# [Exercise directions]
What is needed is the run of lines from the one with "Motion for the" through the close of the data, set down exactly.

# [Data below]
════════════════════
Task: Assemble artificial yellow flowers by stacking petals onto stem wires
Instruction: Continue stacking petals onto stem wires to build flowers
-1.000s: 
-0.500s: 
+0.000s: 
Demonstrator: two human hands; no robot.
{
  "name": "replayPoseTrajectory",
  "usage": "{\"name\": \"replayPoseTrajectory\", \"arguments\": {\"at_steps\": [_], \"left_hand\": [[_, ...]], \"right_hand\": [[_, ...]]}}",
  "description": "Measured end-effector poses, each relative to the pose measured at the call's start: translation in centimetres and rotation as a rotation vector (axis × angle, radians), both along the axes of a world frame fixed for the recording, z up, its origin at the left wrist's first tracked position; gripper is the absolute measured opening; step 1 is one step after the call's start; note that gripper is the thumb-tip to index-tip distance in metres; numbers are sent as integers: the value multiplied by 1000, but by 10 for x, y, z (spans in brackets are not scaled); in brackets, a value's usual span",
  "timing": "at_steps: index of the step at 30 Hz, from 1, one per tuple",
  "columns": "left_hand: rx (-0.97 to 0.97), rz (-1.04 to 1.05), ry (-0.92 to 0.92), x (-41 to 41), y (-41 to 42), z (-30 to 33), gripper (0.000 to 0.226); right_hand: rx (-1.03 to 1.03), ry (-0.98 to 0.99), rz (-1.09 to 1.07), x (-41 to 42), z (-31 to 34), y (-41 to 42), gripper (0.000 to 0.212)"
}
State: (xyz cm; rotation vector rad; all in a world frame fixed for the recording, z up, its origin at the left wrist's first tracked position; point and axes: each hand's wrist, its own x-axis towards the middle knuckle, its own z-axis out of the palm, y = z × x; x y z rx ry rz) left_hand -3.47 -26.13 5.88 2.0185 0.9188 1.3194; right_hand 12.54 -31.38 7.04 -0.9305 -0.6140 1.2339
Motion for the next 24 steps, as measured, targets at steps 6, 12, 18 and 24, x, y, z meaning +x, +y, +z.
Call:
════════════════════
# [Answer to the problem]
Motion for the next 24 steps, as measured, targets at steps 6, 12, 18 and 24, x, y, z meaning +x, +y, +z.
Call:

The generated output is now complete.